Small team, 'big impact': N.L. medical volunteers depart for Ontario
Nine-person team set to begin work in Toronto Wednesday
In a short farewell at a St. John's airport hangar Tuesday morning, a contingent of Newfoundland and Labrador health-care workers spoke of what's ahead as they fly to Toronto in an effort to alleviate a few of their counterparts dealing with a crushing surge of COVID-19 cases.
"They're struggling, and they have been for over a year," said Dr. Allison Furey, a member of a nine-person team who will be deployed in downtown Toronto's University Health Network starting on Wednesday.
Furey has spent the last 11 years volunteering on medical relief trips to places such as Haiti, along with her husband, Premier Andrew Furey, who — long before turning to politics — founded the international medical relief organization Team Broken Earth.
"When an opportunity comes to help your own country, I'll raise my hand for that," she told reporters.
The Ontario aid team is comprised of three doctors, five nurses and a nurse practitioner. Eight of them boarded a Hercules C-130 military aircraft in St. John's, with the ninth member picked up en route in Deer Lake.
All are volunteers. Critical care nurse practitioner Jennifer Hinks said she could not say no when the magnitude of the need that Ontario faced became clear.
After working the front lines of two waves of the pandemic in Newfoundland and Labrador, Hinks said she is ready to face the third.
WATCH | Dr. Allison Furey and Jennifer Hinks talk about their medical mission to work in Toronto hospitals:
"We've been very fortunate in our province to regain our strength and our physical and mental well-being in between waves, and unfortunately the health-care providers across the country, such as those in Ontario, just haven't had that time," she said.
The volunteers came together after Ontario Premier Doug Ford asked for help to deal with a soaring caseload of severely ill patients, as well as caseloads fuelled by highly contagious virus variants.
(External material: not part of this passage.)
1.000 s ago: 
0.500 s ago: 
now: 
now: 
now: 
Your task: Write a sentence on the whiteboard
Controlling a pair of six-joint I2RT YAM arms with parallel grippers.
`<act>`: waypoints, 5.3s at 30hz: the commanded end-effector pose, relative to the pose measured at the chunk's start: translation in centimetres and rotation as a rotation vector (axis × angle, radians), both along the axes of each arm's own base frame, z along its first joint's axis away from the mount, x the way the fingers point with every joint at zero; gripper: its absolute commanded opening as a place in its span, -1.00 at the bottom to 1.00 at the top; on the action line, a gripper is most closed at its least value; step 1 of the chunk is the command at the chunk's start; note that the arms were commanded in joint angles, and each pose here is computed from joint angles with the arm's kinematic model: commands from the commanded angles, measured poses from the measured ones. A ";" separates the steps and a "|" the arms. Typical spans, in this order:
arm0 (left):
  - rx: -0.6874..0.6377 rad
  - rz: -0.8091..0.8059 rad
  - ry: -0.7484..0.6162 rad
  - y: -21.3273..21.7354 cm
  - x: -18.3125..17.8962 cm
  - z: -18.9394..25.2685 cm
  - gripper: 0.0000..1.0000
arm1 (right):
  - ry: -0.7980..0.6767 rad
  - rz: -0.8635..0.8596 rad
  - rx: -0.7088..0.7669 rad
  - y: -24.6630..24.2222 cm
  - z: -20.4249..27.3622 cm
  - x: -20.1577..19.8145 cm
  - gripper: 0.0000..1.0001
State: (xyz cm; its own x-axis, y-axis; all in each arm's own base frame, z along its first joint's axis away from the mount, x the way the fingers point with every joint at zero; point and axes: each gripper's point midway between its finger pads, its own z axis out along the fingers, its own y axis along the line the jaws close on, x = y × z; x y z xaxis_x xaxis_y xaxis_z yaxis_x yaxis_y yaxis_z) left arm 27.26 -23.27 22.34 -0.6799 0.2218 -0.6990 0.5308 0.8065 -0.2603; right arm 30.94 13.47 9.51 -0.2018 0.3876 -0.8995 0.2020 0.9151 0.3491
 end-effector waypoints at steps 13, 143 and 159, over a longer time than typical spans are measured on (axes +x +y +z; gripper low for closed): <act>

After arriving in Toronto, members of the team spoke to local reporters, who asked — among other things — why people from Newfoundland and Labrador are known for their generosity.
"I think that people in Newfoundland have big hearts," Allison Furey said.
"They have a lot of energy, and it's just the way that Newfounlanders are. They are giving to their communities, both locally and in their own country and abroad."
Ready to work
Tuesday's team is meant to be a trial run for additional support.
Various members will stay anywhere from 10 days to three weeks, with one person slated to remain until the end of May. They have been matched with their counterparts already, Andrew Furey said Tuesday, so that they can begin "working almost immediately" in critical care units.
"It's a small team, but small teams can have big impacts," he said.
"This is an example of Newfoundlanders and Labradorians stepping up to answer the call, and I think we should all be collectively as a province proud of these individuals and their families for making this sacrifice to help the Canadian collective effort," he said.
They're set to help the Toronto hospitals manage ICU cases and staffing pressures, according to Ontario Health Minister Christine Elliott.
Andrew Furey, an orthopedic surgeon, said he helped his wife pack the night before, and added that he felt he was missing out on the relief effort.
"There is a passion there that you can't get rid of, just because you take on a new role. So there is a big part of me that wishes I was going," he said.
According to Andrew Furey, between 20 to 40 Newfoundland and Labrador workers volunteered to go.
The team is funded by the federal government. All members have been fully vaccinated against COVID-19.
On Monday, Ontario reported 3,510 new cases of COVID-19, while Newfoundland and Labrador had four.